As long as troops are on the ground, however, Obama said he would give them the support they need to come home safely.
"I am proud of the fact that I was against this war from the start," he said, pointing to a speech he delivered against the war five months before it started as evidence of his judgment on foreign policy issues.
"I recommend the speech not so much so I can say, 'I told you so,' so much as to get a sense of the judgment I bring to bear on foreign policy issues, because I anticipated most of the problems, if not all the problems we've confronted since we got there," he said.

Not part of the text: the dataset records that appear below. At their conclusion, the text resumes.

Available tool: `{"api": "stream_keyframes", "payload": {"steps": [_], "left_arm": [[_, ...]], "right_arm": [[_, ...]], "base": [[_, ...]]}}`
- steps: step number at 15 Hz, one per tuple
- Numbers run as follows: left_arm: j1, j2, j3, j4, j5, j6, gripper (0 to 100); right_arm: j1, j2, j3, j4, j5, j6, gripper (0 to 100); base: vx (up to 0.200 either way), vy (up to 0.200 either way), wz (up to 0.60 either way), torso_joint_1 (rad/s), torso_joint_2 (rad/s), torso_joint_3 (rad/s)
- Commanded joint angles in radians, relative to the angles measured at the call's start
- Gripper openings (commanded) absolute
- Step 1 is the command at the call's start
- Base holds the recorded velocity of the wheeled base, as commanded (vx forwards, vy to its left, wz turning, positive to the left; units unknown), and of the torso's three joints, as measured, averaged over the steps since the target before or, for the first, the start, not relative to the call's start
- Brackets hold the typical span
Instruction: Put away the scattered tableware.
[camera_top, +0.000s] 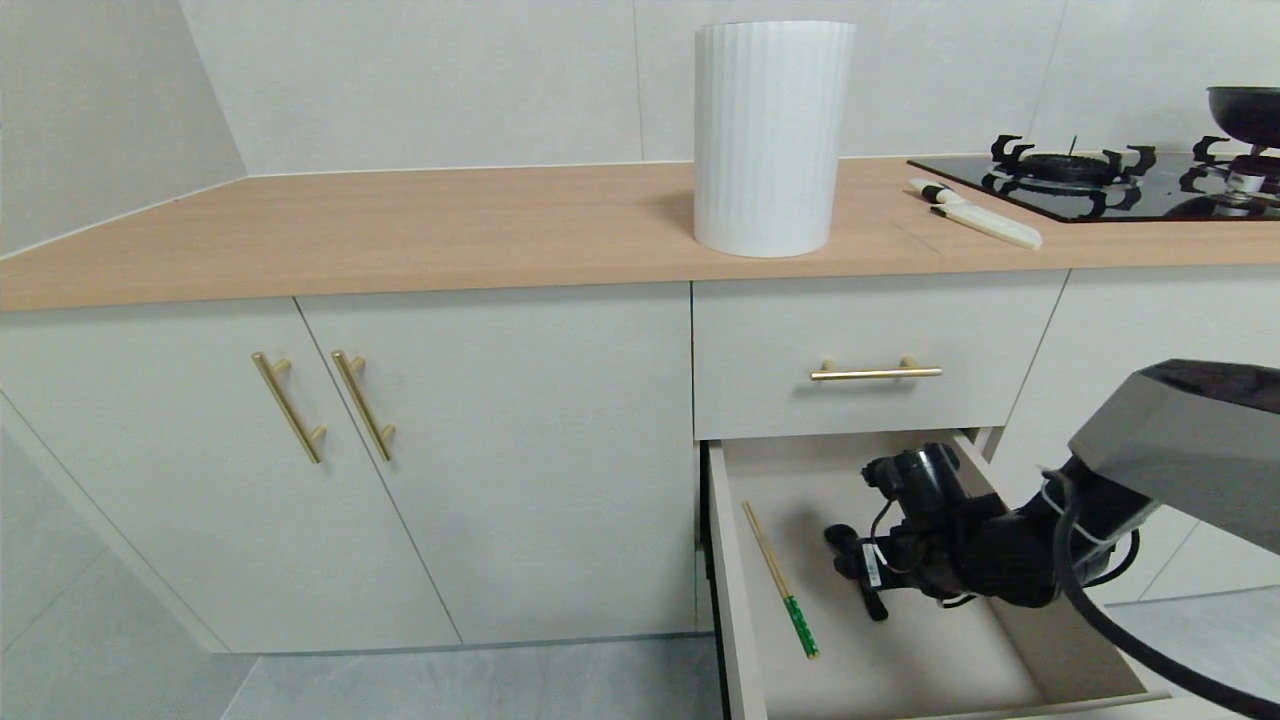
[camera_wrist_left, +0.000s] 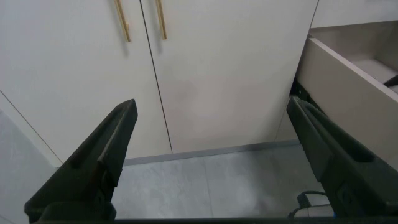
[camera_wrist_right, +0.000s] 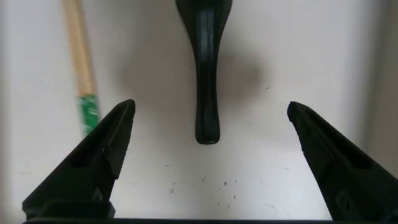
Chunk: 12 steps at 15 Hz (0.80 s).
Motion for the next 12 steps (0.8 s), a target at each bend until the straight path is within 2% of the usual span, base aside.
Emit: {"api": "stream_keyframes", "payload": {"steps": [1,4,8,12], "left_arm": [[0.000,0.000,0.000,-0.001,0.000,0.000,100],[0.000,0.000,0.000,0.001,0.000,0.000,100],[0.000,0.000,0.000,-0.001,0.000,0.000,100],[0.000,0.000,0.000,-0.001,0.000,0.002,100]], "right_arm": [[0.001,-0.136,0.032,0.004,0.000,0.003,100],[0.003,-0.316,0.032,0.138,0.014,0.003,100],[0.026,-0.437,0.007,0.305,0.030,0.003,100],[0.036,-0.445,0.010,0.334,0.029,0.003,100]], "base": [[0.000,0.000,0.00,0.000,0.00,0.000],[0.000,0.000,0.00,0.000,0.00,0.000],[0.000,0.000,0.00,0.000,0.00,0.000],[0.000,0.000,0.00,0.000,0.00,0.000]]}}
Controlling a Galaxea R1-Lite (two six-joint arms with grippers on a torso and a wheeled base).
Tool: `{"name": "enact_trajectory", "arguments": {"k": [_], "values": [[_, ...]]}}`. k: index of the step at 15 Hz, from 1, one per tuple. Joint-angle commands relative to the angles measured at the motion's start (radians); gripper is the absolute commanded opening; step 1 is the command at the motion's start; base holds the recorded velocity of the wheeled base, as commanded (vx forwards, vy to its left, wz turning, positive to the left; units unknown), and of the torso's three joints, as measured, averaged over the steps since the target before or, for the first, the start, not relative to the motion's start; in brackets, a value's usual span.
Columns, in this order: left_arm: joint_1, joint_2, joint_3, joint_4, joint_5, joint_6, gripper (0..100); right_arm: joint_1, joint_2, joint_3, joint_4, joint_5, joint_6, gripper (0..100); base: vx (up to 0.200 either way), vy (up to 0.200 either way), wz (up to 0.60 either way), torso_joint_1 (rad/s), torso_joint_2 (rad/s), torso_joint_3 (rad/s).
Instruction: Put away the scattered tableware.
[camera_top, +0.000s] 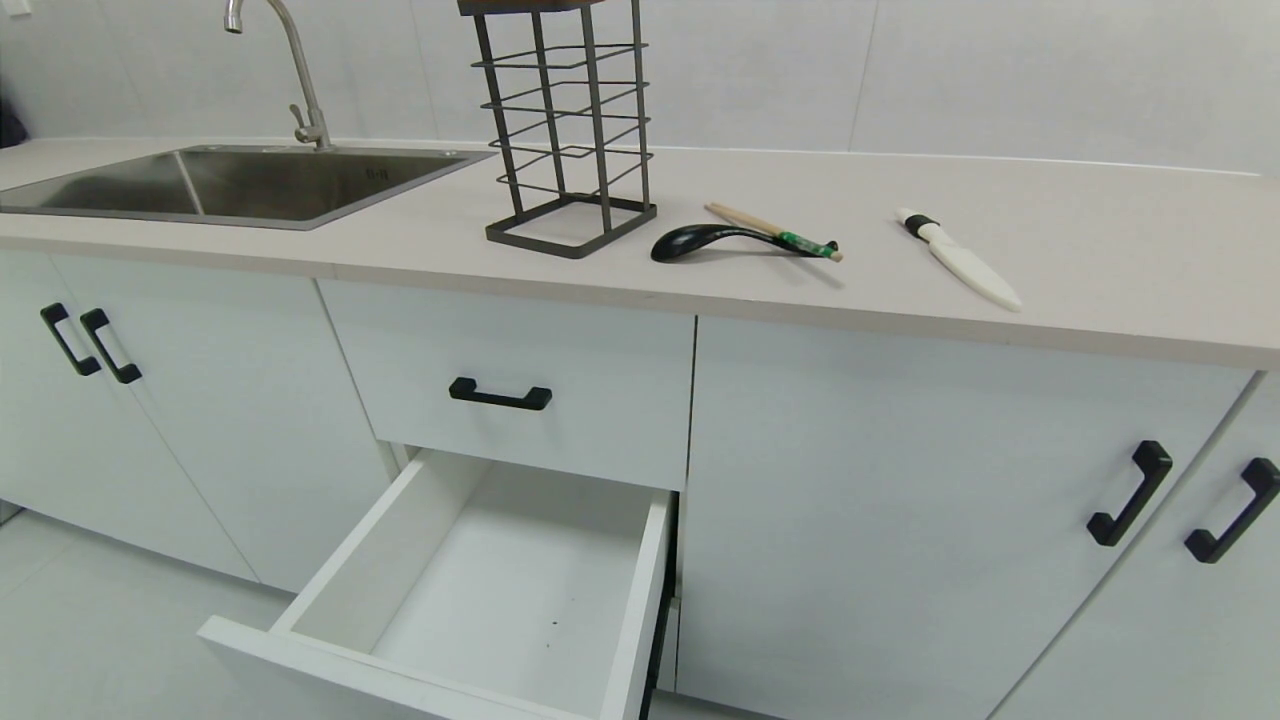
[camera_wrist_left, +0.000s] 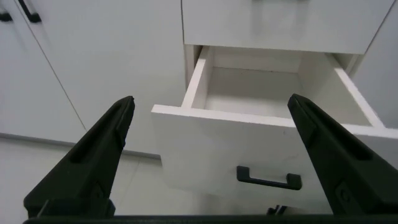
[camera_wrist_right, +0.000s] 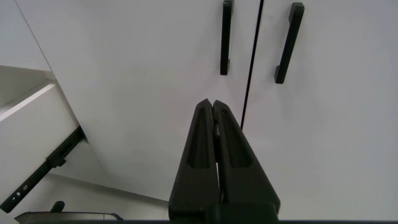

Obama said he envisioned making a speech before the United Nations General Assembly in his first few months in office, letting the world know "the days that we act unilaterally, without regard for anyone else in the world, are over."
He also said the county has "the absence of an energy policy," adding, "we are sending over $800 billion a day to some of the most hostile nations on earth, because of our dependence on oil, and in the bargain we're melting the polar ice caps, and changing the fundamental weather patterns of the globe for generations to come."
He said he intended, as president, to review the country's defense budget, and to offer a reduction in the nation's stockpile of nuclear weapons as an incentive for other nations in limiting the spread of such weapons.
Obama, who was elected to the Senate in 2002, addressed his relative newcomer status on the national scene during the speech. He referred to people who think he needs more "seasoning," saying, "I've been in Washington long enough to know Washington needs to change."
The speech went over well with Walpole resident Aileen Silverstone, 47, who said after his speech that she found him "extremely engaging" and "extremely thorough."
"He's given me additional reason to vote for him," said Spofford resident Jeffrey W. Scott, 58, a Vietnam War veteran who said he was impressed, more than anything else, by Obama's "insistence on telling the truth."